After sampling and agreeing with the template, within 25 Minutes cooled to 75 0C and finished in the usual way. Despite the many postscripts result in an even match.

Example 4 An X-bobbin of polyacrylonitrile yarn pre-cleaned as in Example 1 (commercially available under the name "Leacryl") is on a 1 kg laboratory dyeing machine in a liquor ratio of 1:15 in buffered with sodium acetate / acetic acid to pH 4.5 Bring the liquor to the boil and 5 minutes after the temperature has equalized the following Mixture added: 3% sodium lauryl sulfate and 0.5 ethoxylated fatty amine (im Commercially available under the name "Uniperol AC 100 dough"), dissolved in 500 ml Water, and 0.24% astrazone blue 5GL dissolved in 100 ml of water. Then, with one-sided The liquor is turned inside out, colored at the boil for 30 minutes.

Then 0.019% astrazon gold yellow 7GLL and 0.048% astrazon red GTL, both previously dissolved in water, added to the batch container and a further 30 minutes colored at the boil. In order to better exhaust the dye liquor, it is acidified with sulfuric acid to pH 3 and stains again for 30 minutes.

Now the liquor is almost colorless. It results in spite of that one-sided liquor direction over the entire winding body uniform coloring.

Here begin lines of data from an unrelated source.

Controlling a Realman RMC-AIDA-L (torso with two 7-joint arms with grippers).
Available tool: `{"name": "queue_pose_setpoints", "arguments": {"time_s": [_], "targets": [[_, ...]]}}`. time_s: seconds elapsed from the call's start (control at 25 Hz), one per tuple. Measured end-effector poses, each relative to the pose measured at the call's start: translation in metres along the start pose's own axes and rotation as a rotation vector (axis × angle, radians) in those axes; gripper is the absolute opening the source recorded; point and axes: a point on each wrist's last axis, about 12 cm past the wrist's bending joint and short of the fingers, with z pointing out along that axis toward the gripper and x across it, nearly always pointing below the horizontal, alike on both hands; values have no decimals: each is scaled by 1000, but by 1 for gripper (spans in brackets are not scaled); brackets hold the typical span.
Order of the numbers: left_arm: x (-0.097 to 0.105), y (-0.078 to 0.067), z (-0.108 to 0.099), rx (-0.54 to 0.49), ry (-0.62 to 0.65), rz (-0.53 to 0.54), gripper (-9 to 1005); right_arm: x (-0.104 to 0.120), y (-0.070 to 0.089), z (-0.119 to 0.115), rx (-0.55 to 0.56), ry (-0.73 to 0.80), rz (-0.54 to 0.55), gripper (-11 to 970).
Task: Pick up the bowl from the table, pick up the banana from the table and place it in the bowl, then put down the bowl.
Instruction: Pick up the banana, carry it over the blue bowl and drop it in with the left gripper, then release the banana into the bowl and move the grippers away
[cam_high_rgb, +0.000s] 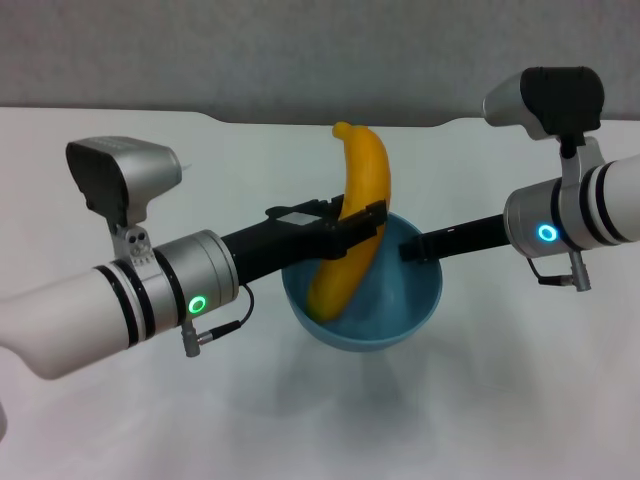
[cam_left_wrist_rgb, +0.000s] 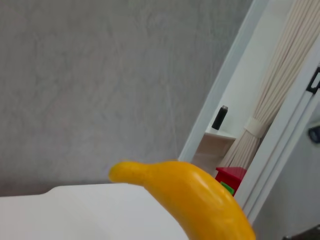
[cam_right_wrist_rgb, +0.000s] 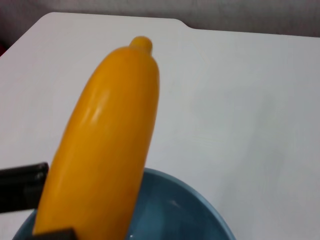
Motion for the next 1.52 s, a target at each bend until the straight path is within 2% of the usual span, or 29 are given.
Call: {"name": "queue_pose_setpoints", "arguments": {"time_s": [0.4,0.64,0.72,0.92,1.0,1.04,1.08,1.24,1.44,1.52], "targets": [[1,-2,0,15,0,15,521,-1,-3,-1,13,1,0,33],[1,-2,0,19,0,17,752,-1,-7,-3,27,1,3,40],[0,-2,0,17,-2,16,779,0,-8,-3,31,2,5,43],[-9,13,-11,-38,-59,-16,846,5,-13,-3,47,22,17,49],[-14,25,-21,-88,-94,-31,872,9,-18,-4,67,47,25,51],[-14,25,-21,-88,-94,-31,886,9,-18,-4,67,47,25,52],[-18,43,-35,-157,-135,-49,899,11,-20,-4,76,59,29,54],[-19,61,-49,-228,-164,-59,895,13,-21,-2,78,73,39,58],[-16,75,-59,-301,-157,7,894,6,-22,2,86,97,49,64],[-14,76,-60,-310,-150,20,894,4,-22,4,90,97,47,67]]}}
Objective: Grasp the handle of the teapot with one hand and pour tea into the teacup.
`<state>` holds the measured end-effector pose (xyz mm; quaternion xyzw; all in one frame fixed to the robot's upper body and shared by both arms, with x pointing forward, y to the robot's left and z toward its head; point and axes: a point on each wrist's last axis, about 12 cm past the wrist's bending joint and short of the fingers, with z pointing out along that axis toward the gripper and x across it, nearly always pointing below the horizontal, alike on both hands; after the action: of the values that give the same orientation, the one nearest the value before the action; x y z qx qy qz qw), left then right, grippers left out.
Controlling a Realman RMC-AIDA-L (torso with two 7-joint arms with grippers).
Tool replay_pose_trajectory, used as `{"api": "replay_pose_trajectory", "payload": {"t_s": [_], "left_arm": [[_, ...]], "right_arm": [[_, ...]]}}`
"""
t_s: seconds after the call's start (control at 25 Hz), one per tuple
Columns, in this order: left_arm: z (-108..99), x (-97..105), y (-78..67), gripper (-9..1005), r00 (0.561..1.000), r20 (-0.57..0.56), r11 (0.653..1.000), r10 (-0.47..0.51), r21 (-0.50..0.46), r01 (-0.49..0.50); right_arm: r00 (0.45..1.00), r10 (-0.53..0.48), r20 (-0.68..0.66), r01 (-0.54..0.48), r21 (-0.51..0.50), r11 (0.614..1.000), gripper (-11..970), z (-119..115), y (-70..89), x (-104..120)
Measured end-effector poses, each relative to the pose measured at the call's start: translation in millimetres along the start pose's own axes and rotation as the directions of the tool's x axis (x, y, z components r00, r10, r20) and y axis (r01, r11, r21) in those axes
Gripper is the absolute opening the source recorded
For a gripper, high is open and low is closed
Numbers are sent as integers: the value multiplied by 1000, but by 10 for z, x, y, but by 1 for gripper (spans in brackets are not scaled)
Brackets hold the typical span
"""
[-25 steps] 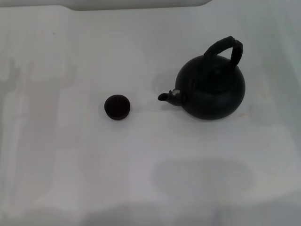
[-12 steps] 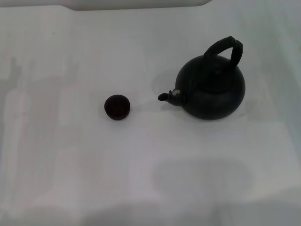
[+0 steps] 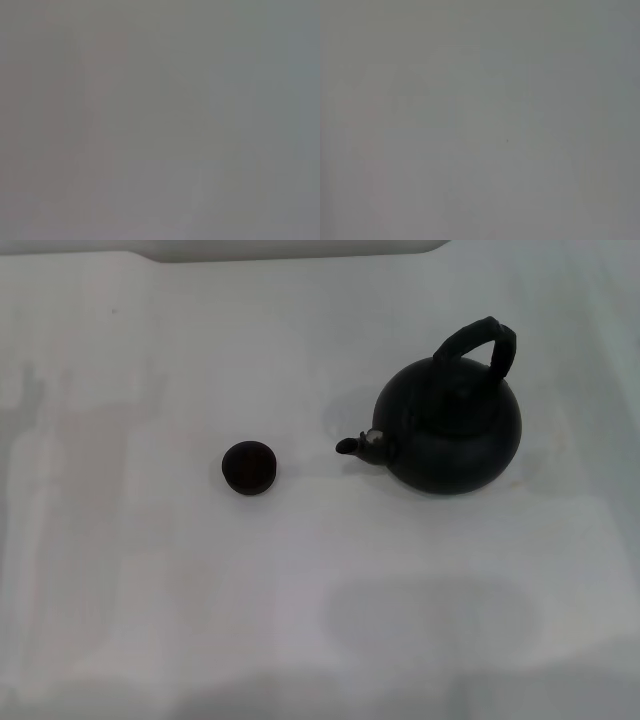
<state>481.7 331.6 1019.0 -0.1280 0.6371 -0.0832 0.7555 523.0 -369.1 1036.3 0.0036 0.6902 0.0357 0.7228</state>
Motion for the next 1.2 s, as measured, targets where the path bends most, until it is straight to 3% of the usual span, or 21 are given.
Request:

If you proceed in the same way, but with 1% sodium lauryl sulfate, If the wound body is colored much less evenly: The outer part appears stronger blue, the inner area more beige.

Claims (3)

Claims Process for dyeing anionically modified synthetic fibers, in particular Polyacrylonitrile fibers, with cationic dyes using anionic ones Surfactants as retarders, characterized in that anionic surfactants are used in quantities from 2.5 to 5 percent by weight, based on the weight of the goods, preferably 3 Weight percent, used. 2. The method according to claim 1, characterized in that one is anionic Surfactants together with the dye of the liquor at the maximum dyeing temperature, preferably Cooking temperature, adds. 3. The method according to claim 1 or 2, characterized in that the anionic surfactants used are alkyl sulfates and / or alkyl sulfonates and / or alkyl aryl sulfonates used.